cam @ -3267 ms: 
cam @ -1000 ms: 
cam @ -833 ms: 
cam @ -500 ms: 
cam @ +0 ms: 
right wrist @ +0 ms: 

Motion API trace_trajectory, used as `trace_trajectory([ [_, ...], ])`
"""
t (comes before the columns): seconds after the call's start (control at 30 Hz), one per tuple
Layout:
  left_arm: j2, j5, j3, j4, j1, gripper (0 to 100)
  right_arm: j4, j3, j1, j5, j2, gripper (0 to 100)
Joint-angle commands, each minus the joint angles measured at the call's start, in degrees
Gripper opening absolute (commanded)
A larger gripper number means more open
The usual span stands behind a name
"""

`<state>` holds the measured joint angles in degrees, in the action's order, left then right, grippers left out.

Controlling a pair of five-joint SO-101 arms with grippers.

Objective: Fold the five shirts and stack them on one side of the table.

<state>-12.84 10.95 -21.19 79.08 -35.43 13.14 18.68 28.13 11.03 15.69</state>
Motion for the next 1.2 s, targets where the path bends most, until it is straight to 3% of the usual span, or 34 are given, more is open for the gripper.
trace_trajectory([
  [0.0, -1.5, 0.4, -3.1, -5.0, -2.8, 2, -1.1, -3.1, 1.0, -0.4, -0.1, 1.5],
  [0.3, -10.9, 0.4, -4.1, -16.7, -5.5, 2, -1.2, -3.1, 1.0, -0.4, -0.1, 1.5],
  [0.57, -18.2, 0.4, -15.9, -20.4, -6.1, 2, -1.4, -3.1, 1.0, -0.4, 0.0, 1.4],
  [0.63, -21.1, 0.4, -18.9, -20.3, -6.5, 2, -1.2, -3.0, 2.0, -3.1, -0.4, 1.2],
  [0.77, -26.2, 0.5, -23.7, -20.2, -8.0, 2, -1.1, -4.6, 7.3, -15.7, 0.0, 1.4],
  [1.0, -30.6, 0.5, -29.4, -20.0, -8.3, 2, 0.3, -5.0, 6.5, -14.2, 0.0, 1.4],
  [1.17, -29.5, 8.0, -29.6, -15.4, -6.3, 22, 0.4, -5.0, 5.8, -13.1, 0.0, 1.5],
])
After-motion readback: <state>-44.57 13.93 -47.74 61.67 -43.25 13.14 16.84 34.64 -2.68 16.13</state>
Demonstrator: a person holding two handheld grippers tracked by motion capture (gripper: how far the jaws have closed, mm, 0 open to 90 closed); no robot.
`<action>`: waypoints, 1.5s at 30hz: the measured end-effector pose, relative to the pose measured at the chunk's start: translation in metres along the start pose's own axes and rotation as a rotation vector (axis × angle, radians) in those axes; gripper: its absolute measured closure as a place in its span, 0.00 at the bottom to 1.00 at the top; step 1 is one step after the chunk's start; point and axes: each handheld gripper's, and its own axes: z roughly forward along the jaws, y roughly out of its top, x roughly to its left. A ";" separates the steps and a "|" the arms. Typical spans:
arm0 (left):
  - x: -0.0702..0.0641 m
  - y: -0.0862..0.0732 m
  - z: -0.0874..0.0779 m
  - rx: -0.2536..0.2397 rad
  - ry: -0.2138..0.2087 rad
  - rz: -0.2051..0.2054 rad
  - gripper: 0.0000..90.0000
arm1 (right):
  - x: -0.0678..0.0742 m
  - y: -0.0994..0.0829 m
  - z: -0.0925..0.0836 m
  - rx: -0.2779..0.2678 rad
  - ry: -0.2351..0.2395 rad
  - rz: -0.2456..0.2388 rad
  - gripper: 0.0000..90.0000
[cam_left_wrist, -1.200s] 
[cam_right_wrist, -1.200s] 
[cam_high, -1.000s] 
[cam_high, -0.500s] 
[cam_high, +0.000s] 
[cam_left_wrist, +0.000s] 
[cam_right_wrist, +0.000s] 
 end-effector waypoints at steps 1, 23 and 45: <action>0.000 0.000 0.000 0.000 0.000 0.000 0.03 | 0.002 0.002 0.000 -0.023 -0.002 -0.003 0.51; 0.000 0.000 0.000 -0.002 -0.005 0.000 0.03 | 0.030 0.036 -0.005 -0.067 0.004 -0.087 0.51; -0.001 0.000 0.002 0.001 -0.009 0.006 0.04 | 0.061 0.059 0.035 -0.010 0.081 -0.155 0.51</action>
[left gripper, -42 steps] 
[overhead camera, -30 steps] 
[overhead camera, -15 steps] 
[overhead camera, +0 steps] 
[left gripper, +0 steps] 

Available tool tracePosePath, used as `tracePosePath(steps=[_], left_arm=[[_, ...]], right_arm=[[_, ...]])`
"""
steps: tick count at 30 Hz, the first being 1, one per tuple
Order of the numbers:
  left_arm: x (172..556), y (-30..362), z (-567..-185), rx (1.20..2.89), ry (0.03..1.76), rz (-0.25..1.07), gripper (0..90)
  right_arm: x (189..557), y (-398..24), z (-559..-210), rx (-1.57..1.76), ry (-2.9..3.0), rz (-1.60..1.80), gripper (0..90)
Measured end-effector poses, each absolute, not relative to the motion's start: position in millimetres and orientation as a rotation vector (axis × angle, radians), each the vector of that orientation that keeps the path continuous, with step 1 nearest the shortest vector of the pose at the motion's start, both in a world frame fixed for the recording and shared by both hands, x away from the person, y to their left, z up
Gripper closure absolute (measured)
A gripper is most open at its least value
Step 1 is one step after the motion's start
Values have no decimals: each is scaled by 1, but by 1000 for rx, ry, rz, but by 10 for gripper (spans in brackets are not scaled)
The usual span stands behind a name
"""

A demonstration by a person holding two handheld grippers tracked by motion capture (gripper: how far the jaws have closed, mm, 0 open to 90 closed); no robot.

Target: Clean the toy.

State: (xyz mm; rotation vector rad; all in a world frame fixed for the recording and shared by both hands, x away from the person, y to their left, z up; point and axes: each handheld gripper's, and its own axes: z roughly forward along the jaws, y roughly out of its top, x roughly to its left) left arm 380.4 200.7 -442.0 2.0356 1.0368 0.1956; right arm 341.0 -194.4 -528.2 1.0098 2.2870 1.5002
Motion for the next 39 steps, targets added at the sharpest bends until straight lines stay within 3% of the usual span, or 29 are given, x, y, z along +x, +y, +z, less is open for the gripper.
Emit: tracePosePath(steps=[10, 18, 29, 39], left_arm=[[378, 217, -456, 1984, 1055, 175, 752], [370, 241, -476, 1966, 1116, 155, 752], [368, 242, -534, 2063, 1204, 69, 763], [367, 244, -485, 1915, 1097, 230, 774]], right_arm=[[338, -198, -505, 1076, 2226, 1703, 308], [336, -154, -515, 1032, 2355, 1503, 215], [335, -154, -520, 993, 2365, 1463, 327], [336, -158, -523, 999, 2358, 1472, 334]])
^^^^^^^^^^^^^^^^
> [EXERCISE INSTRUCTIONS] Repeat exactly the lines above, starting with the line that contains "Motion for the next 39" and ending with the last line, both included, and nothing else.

> [TASK RESULT]
Motion for the next 39 steps, targets added at the sharpest bends until straight lines stay within 3% of the usual span, or 29 are given, x, y, z along +x, +y, +z, less is open for the gripper.
Emit: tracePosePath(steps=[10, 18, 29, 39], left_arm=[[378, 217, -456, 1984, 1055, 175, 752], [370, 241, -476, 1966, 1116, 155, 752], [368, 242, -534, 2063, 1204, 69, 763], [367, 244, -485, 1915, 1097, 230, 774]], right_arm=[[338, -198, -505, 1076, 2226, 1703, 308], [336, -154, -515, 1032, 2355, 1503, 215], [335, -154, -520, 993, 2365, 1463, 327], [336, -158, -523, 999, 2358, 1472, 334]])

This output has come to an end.